YOUR SOLIN GENERATED RECIPE
Grilled Chicken Breast with Roasted Broccoli and Quinoa Salad
Enjoy a vibrant lunch where tender grilled chicken breast meets a refreshing quinoa salad complemented by perfectly roasted broccoli. This balanced meal delivers juicy lean protein alongside a medley of savory, lightly seasoned veggies, making it both nutritious and delicious.
INGREDIENTS
5 oz Chicken Breast
1/2 cup Cooked Quinoa
1 cup Roasted Broccoli
1 tsp Olive Oil
1 tbsp Lemon Juice
Salt and Pepper to taste
PREPARATION
Preheat the grill to medium-high heat and the oven to 425°F for roasting the broccoli.

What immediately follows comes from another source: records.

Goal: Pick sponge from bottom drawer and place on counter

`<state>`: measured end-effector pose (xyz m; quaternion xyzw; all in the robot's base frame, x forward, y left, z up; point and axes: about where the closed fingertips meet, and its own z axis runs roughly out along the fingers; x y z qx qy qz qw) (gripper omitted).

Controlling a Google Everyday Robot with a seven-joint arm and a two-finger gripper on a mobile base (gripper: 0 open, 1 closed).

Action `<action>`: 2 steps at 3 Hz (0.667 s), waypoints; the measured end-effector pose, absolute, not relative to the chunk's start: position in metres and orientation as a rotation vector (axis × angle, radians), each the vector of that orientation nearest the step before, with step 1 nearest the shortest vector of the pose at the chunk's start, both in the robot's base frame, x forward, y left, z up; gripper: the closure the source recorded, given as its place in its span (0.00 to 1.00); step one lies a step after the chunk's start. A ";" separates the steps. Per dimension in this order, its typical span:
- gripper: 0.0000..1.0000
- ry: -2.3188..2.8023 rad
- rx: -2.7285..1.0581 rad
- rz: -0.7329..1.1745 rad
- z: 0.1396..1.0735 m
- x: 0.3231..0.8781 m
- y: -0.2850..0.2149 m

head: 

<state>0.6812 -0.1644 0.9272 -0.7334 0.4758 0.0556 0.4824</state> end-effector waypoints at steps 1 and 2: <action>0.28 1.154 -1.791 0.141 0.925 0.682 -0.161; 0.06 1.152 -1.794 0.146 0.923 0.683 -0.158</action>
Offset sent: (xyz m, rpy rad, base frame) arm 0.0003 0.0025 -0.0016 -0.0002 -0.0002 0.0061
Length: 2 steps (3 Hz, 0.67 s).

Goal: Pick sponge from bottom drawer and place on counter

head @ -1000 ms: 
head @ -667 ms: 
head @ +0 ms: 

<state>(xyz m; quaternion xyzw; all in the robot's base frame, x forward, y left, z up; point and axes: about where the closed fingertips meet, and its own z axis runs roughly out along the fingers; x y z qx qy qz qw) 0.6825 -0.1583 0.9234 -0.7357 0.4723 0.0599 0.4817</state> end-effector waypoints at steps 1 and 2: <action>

Season the chicken breast with salt and pepper. Optionally, drizzle with a small amount of olive oil.
Grill the chicken breast for approximately 6-7 minutes on each side or until the internal temperature reaches 165°F. Let rest for a few minutes before slicing.
Toss the broccoli with olive oil, salt, and pepper. Spread evenly on a baking sheet and roast in the preheated oven for about 15-20 minutes until the edges are slightly crispy.
In a bowl, combine the cooked quinoa with lemon juice, a drizzle of olive oil, and a pinch of salt and pepper. Mix well to integrate the flavors.
Plate the grilled chicken alongside a serving of quinoa salad and roasted broccoli. Serve warm for a delicious, balanced lunch.